In October 2020, I had enrolled in a course that would teach me how to read charts. I viewed it as a hobby, but it gave me something exciting to focus my energy towards. By early 2021, I began to give readings to friends, and they started referring me to strangers. I started offering readings professionally, meaning I was paid for them by others. I also started sharing human design online, which brought me into a human design community. I loved giving readings. I loved providing people with information that helped them understand themselves. But what I loved more what holding space for them and going deep into their emotions. I knew that to do more of that, I would need to get more training and create different ways to work with clients. I wanted to see them on an ongoing basis and I didn’t want to focus on human design; I wanted to focus on them and have human design be just many tools to help them transform their inner world and relationship with themselves. I also knew that so much of personal growth and healing was sourced from the body, and that the relationship with the body was key. I realized I wanted to be a somatic coach – somebody who helped people move their lives forward by developing their mind-body connection and strengthening their sense of self and connection to their body. I didn’t know where this would take me, or the best way to get there. There isn’t an exact path for this sort of work, so I focused on taking baby steps towards my curiosity and interests.
Around this time, Spring or summer 2021, I had begun hosting women’s circles again after a break for the pandemic. I hosted them virtually with a human design reader and therapist-in-training (now therapist) I had become friends with (Nadia Last, who is now my business partner). In these circles, I guided people into meditations to connect with Earth energy, and some folks had mystical experiences. They were seeing visuals and beings and experiencing intense visualizations. I realized that these were not normal meditations. I suspected I was doing energy healing on these folks without realizing. I did Reiki training and got my reiki attunement and began practicing energy healing on folks, continually surprised to see people were having powerful and healing results. And I continued my study of human design, and sharing it in hundreds of professional readings.

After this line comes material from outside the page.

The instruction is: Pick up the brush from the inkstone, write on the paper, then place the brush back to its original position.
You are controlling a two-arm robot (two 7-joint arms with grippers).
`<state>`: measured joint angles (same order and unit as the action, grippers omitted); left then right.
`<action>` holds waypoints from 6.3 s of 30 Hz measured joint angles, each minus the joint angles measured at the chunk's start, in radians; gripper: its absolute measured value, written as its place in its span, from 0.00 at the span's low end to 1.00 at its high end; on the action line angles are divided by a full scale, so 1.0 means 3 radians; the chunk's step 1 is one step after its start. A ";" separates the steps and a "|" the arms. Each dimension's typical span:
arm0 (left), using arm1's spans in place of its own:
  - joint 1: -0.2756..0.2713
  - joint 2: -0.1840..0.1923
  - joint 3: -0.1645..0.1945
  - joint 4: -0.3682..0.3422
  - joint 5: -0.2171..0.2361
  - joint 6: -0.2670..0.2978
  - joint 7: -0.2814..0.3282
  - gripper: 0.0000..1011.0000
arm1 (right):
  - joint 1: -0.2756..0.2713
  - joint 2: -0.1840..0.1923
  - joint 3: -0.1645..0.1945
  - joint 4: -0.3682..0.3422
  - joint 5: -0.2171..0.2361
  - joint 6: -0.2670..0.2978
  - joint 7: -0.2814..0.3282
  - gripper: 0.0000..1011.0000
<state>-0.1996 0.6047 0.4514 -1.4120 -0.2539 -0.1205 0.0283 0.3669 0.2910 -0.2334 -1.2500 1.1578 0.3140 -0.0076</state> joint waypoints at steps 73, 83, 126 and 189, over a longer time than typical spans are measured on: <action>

I also began my coaching training. I enrolled in extensive coursework with professional organizations, studying both traditional corporate coaching and mind-body coaching, as well as studying somatic trauma therapy practices. I began a mediumship mentorship to develop my intuitive abilities, which expanded by abilities to guide sessions and support clients in connecting with themselves on a soul level in tremendous ways.
Beginning in fall 2021, I co-led two group coaching programs that focused on connecting with your spiritual self, with my business partner Nadia Last. Together, we also ran three 4-month courses training others how to read human design charts.
Over the course of two years, the vision for Wild River began to take form. It trickled in in pieces. It first felt like looking out of a window into the dark night – nothing really was visible. And then a very foggy window – you could see the rough shapes of green outside, but nothing beyond that. Over the two years, the window became clearer. I could begin to make out the shapes of trees and bushes. And now its pretty clear. Over this time, I knew I was making space for a new dream to come in. I tried my best to stay patient, which was difficult because I didn’t always have the trust that I would figure it out. I hoped I would, but I didn’t know. I felt like I was being led somewhere and I would just have to wait and see. And that’s exactly what happened. Over time, new pieces of information began to come in. I realized I wanted more than just human design, I wanted something more holistic and intimate, with continuity. The intuitive piece came in. The somatic education was introduced. And I needed time to develop these skillsets, meet and study from the right teachers, and of course practice. I began taking my first 1-1 coaching clients almost two years ago, in May 2022. I am so grateful for those clients for trusting me, a new coach. And the results were profound. I watched their lives change – their confidence, vibrancy, and self-trust radically transform. I witnessed life-altering healing. I recognized that this wasn’t me – instead, I was holding the space and guiding them through their own healing. They were doing the work, and I was showing them the way.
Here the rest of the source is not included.